### WORK INSTRUCTIONS
Among the records, which lines include "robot"? List them.

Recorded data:

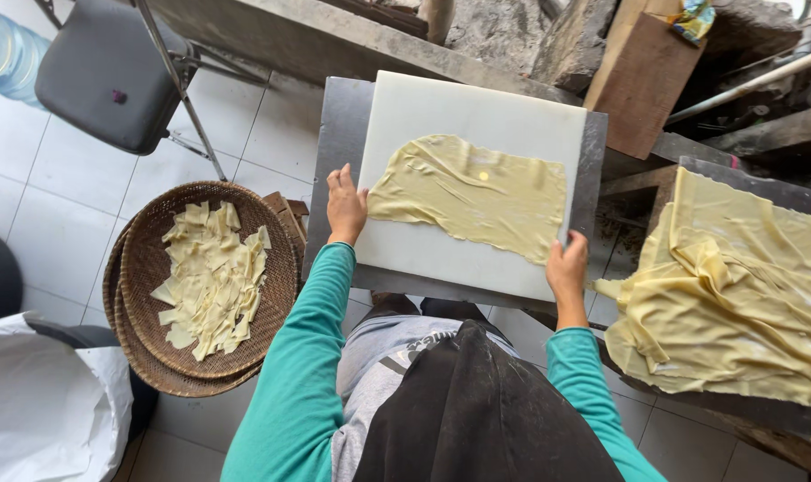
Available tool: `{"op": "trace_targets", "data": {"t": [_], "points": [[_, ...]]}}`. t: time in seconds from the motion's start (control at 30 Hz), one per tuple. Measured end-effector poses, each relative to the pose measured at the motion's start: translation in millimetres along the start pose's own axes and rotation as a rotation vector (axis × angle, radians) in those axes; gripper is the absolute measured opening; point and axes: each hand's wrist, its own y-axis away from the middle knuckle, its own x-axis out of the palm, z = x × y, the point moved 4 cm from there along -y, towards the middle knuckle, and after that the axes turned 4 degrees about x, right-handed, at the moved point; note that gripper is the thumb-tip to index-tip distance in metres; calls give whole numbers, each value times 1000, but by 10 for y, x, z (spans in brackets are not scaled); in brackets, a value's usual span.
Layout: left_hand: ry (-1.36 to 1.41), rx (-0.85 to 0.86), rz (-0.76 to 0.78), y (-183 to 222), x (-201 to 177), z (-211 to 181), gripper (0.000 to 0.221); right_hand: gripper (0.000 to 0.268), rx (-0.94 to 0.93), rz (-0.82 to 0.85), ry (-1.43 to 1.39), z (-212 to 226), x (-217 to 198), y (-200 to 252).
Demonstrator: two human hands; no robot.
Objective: The person repeatedly takes thin yellow dough sheets from a pile, places them on a white cutting board, and cuts them into strips using a knife. The cut strips are transferred into a woven basket. The person continues this cycle throughout the clip.
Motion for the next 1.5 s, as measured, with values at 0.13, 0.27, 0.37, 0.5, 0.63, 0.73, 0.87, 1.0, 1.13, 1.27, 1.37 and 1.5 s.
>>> {"op": "trace_targets", "data": {"t": [0.13,0.27,0.37,0.5,0.63,0.73,0.87,1.0,1.13,1.27,1.37,1.5], "points": [[-128,318,48,-226,-131,-488,98,36,-242,450,29,996,539,-562],[-312,489,270,-670,9,-943,118,35,-406,725,472,2015,1411,-968],[-433,558,395,-902,146,-1063,117,40,-592,772,566,2450,1867,-1113],[-517,561,482,-1017,292,-1018,104,38,-659,790,555,2371,2085,-1186],[-511,555,512,-1013,315,-914,98,42,-543,839,717,1540,1569,-1287],[-517,566,509,-1047,321,-925,98,48,-443,795,823,642,558,-1453],[-527,572,524,-1032,278,-939,98,35,-189,815,1067,-150,-601,-1463],[-450,604,506,-1018,127,-983,116,40,-200,652,953,245,-531,-1318],[-465,610,586,-856,-89,-802,126,32,-452,732,647,1418,745,-885],[-566,628,606,-725,-68,-699,124,36,-654,762,508,2339,1890,-535],[-570,592,573,-728,-61,-587,125,41,-636,851,582,2438,2342,-410],[-575,584,593,-672,5,-514,125,42,-652,763,641,1759,2008,-450]]}}
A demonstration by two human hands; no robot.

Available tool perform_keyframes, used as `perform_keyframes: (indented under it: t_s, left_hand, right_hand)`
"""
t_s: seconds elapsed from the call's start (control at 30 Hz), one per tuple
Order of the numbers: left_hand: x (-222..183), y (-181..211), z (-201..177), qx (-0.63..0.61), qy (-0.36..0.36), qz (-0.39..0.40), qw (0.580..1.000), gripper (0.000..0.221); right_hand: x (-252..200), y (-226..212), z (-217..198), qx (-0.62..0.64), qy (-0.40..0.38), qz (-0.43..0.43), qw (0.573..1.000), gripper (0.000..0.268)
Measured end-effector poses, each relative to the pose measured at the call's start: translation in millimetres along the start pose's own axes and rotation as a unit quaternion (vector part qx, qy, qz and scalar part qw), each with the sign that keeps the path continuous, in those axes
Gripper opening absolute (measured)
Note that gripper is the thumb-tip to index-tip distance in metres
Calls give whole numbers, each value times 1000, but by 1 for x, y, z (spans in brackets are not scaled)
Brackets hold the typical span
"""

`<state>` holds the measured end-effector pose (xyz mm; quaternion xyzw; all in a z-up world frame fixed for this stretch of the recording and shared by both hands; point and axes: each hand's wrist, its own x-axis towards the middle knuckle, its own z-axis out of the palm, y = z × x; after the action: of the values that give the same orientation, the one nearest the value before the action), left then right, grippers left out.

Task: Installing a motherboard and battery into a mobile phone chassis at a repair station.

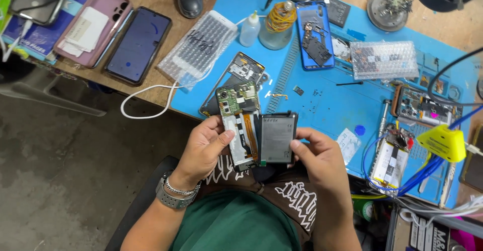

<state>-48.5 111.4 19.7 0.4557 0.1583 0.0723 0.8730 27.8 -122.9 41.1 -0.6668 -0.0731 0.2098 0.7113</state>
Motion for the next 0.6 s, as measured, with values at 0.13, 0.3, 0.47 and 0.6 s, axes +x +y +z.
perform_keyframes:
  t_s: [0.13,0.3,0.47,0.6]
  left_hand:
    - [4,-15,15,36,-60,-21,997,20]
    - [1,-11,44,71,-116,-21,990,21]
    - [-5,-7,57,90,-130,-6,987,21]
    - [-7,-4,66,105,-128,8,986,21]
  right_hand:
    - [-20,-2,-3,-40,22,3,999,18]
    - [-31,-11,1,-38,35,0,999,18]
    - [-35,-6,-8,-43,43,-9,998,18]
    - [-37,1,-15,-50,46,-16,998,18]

### SOLUTION FOR THIS EXERCISE
Demonstrator: two human hands; no robot.
A demonstration by two human hands; no robot.

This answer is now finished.